Exercise objective: Set down the listing below verbatim, but only from its first line through the line containing "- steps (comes".

Material for this exercise:
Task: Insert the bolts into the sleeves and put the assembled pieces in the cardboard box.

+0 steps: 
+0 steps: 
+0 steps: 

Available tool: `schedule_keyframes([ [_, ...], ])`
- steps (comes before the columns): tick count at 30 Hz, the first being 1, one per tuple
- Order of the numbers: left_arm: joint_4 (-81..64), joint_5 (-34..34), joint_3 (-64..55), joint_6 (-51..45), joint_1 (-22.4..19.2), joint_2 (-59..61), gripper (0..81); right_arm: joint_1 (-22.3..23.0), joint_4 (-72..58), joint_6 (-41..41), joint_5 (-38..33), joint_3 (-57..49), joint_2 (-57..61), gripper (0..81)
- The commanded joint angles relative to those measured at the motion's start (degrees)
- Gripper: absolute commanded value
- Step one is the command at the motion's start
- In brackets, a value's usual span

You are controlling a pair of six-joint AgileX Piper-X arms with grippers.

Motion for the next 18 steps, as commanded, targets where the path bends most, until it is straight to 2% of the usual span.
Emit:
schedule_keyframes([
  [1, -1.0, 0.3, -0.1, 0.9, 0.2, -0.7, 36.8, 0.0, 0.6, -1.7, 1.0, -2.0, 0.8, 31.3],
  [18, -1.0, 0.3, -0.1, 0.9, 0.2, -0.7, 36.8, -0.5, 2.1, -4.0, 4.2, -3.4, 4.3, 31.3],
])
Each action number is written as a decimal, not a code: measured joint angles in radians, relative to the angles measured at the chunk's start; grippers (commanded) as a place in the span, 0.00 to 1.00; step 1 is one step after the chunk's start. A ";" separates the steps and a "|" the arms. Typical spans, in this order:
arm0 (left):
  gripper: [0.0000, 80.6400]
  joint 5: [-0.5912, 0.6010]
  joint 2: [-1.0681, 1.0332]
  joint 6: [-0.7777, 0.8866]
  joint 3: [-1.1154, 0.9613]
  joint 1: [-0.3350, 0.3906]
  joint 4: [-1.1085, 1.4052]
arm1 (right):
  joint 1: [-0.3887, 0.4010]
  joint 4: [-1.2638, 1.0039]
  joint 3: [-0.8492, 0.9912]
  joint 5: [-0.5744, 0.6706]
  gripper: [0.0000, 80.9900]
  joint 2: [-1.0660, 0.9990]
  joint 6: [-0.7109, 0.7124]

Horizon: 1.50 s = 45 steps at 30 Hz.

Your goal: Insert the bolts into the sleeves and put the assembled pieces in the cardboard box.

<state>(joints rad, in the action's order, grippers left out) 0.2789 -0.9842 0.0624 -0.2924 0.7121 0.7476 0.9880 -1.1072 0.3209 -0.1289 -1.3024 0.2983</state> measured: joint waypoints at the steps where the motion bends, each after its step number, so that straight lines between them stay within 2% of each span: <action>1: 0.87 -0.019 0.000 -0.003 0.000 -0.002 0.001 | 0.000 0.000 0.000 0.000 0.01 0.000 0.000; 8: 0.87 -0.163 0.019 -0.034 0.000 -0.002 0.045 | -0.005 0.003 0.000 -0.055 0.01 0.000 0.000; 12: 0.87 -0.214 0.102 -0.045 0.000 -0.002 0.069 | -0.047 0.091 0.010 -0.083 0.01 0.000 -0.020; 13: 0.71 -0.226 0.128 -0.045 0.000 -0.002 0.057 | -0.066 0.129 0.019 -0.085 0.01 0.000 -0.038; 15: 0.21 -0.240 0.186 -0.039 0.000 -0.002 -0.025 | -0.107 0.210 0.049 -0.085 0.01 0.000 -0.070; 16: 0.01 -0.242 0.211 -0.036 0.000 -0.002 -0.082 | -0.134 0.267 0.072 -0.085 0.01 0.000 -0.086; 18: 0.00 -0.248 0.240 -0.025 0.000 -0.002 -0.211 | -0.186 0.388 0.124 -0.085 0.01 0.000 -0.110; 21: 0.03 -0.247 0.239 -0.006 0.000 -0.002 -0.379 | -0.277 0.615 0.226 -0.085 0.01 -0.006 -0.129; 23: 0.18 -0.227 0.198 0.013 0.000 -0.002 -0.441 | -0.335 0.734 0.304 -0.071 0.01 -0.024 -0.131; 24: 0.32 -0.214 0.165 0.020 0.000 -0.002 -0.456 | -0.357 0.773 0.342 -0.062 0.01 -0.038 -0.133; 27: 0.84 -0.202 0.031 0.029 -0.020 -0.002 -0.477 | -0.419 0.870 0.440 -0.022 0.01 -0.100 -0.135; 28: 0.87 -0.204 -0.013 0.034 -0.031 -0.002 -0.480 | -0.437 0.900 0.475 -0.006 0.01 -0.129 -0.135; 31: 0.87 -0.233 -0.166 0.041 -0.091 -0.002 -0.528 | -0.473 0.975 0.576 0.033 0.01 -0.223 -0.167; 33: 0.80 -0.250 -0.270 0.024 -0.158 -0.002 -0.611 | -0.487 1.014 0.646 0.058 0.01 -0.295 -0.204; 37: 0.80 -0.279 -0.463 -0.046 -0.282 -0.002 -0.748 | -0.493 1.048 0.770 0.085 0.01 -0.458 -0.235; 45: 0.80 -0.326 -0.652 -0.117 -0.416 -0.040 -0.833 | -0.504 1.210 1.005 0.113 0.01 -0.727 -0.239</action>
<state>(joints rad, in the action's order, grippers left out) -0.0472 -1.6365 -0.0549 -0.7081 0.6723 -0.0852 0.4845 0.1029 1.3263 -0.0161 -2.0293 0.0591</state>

Task result:
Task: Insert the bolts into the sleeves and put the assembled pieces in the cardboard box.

+0 steps: 
+0 steps: 
+0 steps: 

Available tool: `schedule_keyframes([ [_, ...], ])`
- steps (comes before the columns): tick count at 30 Hz, the first being 1, one per tuple

No more output is expected.